# [Task item]
Below is a listing; reproduce each line of it exactly.
== Data segment ==
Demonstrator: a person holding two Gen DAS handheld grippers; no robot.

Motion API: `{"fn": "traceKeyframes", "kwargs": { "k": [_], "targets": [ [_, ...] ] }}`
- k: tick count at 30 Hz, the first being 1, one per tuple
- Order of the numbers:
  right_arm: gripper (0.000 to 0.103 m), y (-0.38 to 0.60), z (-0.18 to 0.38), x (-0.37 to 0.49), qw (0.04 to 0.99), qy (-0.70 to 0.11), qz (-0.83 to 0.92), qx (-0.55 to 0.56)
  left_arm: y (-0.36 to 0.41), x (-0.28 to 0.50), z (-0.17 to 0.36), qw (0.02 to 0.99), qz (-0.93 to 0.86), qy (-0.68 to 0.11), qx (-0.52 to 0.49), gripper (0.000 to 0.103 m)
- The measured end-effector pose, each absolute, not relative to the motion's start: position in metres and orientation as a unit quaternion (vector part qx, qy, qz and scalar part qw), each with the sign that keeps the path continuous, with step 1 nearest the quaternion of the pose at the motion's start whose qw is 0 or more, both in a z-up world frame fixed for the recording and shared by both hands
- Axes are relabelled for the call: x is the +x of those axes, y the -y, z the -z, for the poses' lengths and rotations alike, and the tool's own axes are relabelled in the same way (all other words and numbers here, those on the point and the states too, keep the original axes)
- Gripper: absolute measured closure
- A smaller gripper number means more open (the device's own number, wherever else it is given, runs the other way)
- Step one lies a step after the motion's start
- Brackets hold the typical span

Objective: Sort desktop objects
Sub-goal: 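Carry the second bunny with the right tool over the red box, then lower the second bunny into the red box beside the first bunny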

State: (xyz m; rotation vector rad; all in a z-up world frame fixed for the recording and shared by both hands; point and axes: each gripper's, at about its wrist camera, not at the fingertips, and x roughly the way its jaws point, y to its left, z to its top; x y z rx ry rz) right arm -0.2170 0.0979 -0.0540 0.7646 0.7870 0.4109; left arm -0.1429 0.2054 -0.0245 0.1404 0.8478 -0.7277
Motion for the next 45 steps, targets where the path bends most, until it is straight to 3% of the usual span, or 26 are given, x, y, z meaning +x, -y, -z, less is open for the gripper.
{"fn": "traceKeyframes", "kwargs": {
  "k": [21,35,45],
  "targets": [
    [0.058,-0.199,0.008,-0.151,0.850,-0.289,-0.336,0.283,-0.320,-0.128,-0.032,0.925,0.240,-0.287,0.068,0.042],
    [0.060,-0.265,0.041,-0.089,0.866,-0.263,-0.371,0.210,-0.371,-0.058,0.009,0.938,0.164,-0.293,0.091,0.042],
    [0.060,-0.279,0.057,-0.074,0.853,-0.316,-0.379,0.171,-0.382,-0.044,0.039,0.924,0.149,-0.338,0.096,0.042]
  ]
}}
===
# [Task result]
Demonstrator: a person holding two Gen DAS handheld grippers; no robot.

Motion API: `{"fn": "traceKeyframes", "kwargs": { "k": [_], "targets": [ [_, ...] ] }}`
- k: tick count at 30 Hz, the first being 1, one per tuple
- Order of the numbers:
  right_arm: gripper (0.000 to 0.103 m), y (-0.38 to 0.60), z (-0.18 to 0.38), x (-0.37 to 0.49), qw (0.04 to 0.99), qy (-0.70 to 0.11), qz (-0.83 to 0.92), qx (-0.55 to 0.56)
  left_arm: y (-0.36 to 0.41), x (-0.28 to 0.50), z (-0.17 to 0.36), qw (0.02 to 0.99), qz (-0.93 to 0.86), qy (-0.68 to 0.11), qx (-0.52 to 0.49), gripper (0.000 to 0.103 m)
- The measured end-effector pose, each absolute, not relative to the motion's start: position in metres and orientation as a unit quaternion (vector part qx, qy, qz and scalar part qw), each with the sign that keeps the path continuous, with step 1 nearest the quaternion of the pose at the motion's start whose qw is 0 or more, both in a z-up world frame fixed for the recording and shared by both hands
- Axes are relabelled for the call: x is the +x of those axes, y the -y, z the -z, for the poses' lengths and rotations alike, and the tool's own axes are relabelled in the same way (all other words and numbers here, those on the point and the states too, keep the original axes)
- Gripper: absolute measured closure
- A smaller gripper number means more open (the device's own number, wherever else it is given, runs the other way)
- Step one lies a step after the motion's start
- Brackets hold the typical span

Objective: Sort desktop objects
Sub-goal: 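Carry the second bunny with the right tool over the red box, then lower the second bunny into the red box beside the first bunny
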
State: (xyz m; rotation vector rad; all in a z-up world frame fixed for the recording and shared by both hands; point and axes: each gripper's, at about its wrist camera, not at the fingertips, and x roughly the way its jaws point, y to its left, z to its top; x y z rx ry rz) right arm -0.2170 0.0979 -0.0540 0.7646 0.7870 0.4109; left arm -0.1429 0.2054 -0.0245 0.1404 0.8478 -0.7277
Motion for the next 45 steps, targets where the path bends most, until it is straight to 3% of the usual span, or 26 are given, x, y, z meaning +x, -y, -z, less is open for the gripper.
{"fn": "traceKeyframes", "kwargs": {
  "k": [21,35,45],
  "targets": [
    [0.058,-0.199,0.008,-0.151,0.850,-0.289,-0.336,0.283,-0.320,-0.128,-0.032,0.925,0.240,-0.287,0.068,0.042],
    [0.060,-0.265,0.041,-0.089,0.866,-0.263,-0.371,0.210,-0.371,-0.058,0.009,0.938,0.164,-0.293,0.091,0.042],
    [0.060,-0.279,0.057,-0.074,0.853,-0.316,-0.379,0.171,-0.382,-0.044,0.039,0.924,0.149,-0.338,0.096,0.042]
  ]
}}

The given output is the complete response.